I see there are no mtests for the following if block:

if (i->format.type() == CharFormatType::SYMBOL) 

So I'm going to add a mtest...make sure I didn't screw up that...

FYI, I've made 3 tests named:

void testBMPDelete();
void testSMPDelete();
void testBMPSMPDelete();

where BMP means Basic Multilingual Plane https://en.wikipedia.org/wiki/Plane_(Unicode)#Basic_Multilingual_Plane which are encoded with only single UTF16 characters.
SMP means Supplementary_Multilingual_Plane https://en.wikipedia.org/wiki/Plane_(Unicode)#Supplementary_Multilingua… which are encoded with surrogate pairs of UTF16 characters.
The testBMPSMPDelete() has both types together and tests delete of both.
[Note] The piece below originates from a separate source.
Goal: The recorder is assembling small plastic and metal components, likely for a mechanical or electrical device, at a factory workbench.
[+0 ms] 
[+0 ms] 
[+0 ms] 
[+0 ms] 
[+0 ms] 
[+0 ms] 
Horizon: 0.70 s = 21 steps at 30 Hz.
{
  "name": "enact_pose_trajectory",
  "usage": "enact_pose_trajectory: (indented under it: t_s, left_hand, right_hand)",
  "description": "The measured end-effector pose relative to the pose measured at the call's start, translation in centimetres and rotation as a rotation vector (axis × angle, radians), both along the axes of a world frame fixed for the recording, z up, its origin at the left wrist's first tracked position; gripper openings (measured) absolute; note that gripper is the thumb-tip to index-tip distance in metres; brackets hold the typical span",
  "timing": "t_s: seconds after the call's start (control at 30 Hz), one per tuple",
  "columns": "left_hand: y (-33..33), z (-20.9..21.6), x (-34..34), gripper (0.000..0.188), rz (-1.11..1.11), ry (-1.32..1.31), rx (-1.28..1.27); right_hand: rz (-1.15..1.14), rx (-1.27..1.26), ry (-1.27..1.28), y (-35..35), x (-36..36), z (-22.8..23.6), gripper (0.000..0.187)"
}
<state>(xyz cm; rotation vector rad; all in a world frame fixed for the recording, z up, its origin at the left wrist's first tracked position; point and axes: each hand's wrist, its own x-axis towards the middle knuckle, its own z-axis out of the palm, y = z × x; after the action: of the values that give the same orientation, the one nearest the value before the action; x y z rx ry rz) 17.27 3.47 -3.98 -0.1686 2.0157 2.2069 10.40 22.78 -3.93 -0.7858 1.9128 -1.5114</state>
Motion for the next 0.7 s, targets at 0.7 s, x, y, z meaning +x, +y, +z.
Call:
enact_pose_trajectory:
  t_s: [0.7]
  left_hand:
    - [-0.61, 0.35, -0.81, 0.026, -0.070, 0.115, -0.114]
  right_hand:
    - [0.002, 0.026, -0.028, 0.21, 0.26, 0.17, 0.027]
Those pass. Now I just need to test delete with CharFormatType::SYMBOL.

I was looking for a test for symbol...I was adding a little to TestText::testSpecialSymbols() where have "&&", move cursor to end, delete previous char...but turns out that is not what is meant by CharFormatType::SYMBOL...so I still need to figure out how to make CharFormatType::SYMBOL test...
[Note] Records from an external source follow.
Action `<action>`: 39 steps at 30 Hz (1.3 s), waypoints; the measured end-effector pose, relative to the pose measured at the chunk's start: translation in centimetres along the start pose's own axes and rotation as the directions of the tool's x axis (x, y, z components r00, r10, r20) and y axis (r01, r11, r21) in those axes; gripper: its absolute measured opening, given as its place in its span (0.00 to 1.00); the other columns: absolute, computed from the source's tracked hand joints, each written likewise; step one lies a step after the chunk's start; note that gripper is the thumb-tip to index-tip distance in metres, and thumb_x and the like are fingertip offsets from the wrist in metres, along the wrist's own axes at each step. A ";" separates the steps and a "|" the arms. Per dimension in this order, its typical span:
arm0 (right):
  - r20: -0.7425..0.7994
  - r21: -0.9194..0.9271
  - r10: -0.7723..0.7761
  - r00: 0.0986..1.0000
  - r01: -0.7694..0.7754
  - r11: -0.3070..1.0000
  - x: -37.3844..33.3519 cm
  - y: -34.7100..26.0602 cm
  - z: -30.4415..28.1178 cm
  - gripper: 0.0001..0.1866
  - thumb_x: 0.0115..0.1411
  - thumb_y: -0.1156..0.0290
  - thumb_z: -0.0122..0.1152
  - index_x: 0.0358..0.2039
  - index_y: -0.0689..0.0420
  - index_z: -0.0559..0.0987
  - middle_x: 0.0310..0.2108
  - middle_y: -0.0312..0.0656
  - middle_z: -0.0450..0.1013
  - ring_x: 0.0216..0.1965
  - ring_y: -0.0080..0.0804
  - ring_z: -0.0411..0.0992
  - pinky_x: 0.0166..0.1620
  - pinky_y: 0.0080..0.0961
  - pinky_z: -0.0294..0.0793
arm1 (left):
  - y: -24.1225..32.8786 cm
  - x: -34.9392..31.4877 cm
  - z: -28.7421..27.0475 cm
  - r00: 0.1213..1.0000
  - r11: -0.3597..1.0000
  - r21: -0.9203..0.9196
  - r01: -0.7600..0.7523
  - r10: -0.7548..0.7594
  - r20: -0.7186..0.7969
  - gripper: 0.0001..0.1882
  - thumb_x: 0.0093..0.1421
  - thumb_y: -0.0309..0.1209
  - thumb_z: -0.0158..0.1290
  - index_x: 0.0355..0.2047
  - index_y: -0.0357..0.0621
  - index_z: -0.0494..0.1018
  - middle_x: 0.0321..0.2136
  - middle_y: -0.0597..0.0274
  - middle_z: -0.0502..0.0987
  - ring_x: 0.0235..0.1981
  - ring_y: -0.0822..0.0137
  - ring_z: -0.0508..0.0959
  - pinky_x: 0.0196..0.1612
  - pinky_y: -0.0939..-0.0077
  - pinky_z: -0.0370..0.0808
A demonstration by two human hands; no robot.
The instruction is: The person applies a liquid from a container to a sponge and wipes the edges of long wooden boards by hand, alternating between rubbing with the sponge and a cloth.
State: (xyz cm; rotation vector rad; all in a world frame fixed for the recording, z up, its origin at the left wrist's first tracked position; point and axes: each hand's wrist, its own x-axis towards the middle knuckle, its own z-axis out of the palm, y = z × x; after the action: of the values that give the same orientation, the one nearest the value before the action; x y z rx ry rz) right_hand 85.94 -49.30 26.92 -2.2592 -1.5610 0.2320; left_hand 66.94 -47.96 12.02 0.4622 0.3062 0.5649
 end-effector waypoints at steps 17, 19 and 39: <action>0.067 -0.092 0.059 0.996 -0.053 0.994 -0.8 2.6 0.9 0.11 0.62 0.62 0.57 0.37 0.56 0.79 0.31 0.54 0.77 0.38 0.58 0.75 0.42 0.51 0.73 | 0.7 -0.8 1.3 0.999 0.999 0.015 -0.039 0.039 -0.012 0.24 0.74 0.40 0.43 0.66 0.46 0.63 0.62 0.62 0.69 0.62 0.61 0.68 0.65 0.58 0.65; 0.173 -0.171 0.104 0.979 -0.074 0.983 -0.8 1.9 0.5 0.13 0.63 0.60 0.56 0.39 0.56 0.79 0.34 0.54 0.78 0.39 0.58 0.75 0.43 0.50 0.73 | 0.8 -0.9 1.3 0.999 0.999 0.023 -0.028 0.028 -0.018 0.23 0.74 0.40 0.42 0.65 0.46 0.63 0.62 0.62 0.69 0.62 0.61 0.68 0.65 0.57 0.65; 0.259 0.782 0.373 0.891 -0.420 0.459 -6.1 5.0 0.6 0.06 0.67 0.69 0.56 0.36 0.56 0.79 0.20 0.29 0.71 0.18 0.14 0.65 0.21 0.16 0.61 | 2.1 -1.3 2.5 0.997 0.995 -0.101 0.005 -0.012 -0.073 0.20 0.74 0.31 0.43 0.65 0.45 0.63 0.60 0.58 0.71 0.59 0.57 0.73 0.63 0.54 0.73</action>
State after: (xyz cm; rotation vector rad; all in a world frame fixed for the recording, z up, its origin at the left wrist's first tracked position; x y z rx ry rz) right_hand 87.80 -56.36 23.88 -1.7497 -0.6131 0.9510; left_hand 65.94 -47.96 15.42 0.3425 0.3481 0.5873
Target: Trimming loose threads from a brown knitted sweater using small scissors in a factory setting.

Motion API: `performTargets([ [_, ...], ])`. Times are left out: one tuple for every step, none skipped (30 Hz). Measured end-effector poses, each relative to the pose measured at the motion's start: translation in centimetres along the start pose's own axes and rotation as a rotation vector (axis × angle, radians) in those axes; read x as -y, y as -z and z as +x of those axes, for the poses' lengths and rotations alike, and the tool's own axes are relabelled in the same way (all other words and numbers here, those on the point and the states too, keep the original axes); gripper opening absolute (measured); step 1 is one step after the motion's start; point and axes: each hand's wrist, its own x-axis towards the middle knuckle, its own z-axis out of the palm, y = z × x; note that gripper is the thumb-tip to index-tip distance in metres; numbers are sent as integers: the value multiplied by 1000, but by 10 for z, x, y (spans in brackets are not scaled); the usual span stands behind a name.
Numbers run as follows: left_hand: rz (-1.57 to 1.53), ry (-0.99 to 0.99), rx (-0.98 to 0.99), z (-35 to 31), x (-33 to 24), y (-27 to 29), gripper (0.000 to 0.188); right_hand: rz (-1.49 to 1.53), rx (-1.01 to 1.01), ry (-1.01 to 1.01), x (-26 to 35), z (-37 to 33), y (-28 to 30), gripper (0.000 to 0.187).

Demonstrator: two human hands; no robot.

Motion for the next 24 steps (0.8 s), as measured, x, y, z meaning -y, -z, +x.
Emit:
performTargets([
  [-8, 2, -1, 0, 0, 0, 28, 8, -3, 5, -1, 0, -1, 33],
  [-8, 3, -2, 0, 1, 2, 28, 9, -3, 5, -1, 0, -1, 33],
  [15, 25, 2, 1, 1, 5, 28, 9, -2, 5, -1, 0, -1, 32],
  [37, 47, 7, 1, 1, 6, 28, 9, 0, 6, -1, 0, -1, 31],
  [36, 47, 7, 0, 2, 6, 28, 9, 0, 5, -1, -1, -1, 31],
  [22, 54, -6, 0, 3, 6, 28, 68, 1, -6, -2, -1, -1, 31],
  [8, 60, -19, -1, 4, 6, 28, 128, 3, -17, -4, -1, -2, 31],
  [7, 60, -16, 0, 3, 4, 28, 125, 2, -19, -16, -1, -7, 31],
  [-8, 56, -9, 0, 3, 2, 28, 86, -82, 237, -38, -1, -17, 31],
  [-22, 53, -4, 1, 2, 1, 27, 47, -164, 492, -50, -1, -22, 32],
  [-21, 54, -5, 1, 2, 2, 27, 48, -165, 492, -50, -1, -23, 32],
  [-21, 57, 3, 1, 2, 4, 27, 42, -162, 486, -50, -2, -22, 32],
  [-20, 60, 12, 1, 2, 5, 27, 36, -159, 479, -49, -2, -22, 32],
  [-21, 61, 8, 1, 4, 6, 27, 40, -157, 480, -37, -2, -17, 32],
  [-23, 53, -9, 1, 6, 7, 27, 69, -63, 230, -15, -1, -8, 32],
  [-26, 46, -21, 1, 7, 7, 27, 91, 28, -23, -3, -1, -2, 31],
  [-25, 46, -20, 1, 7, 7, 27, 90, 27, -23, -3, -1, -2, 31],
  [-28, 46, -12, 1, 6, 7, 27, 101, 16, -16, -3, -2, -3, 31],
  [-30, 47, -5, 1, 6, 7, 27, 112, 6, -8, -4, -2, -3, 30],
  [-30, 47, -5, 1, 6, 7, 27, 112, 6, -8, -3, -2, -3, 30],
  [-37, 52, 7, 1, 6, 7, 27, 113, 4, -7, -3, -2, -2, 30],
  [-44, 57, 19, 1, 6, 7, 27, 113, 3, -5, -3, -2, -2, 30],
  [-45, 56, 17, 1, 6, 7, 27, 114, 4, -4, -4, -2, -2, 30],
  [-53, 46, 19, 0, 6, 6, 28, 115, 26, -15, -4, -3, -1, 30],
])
Status (old) patch (code needs review) fixed

Fixed in branch master, commit 1b67e23194

fix #176151 MultiByte char TextBlock::remove()

Previously TextBlock::remove() did not delete Supplementary Multilingual Plane Unicode chars correctly.

Added tests using deletePreviousChar() for SMP Unicode as well as regular BMP Unicode as well as for text that has mixed BMP, SMP, and SMUFL symbols.

Fixed in branch 2.1, commit 4a73a72e5c

fix #176151 MultiByte char TextBlock::remove()

Previously TextBlock::remove() did not delete Supplementary Multilingual Plane Unicode chars correctly.

Added tests using deletePreviousChar() for SMP Unicode as well as regular BMP Unicode as well as for text that has mixed BMP, SMP, and SMUFL symbols.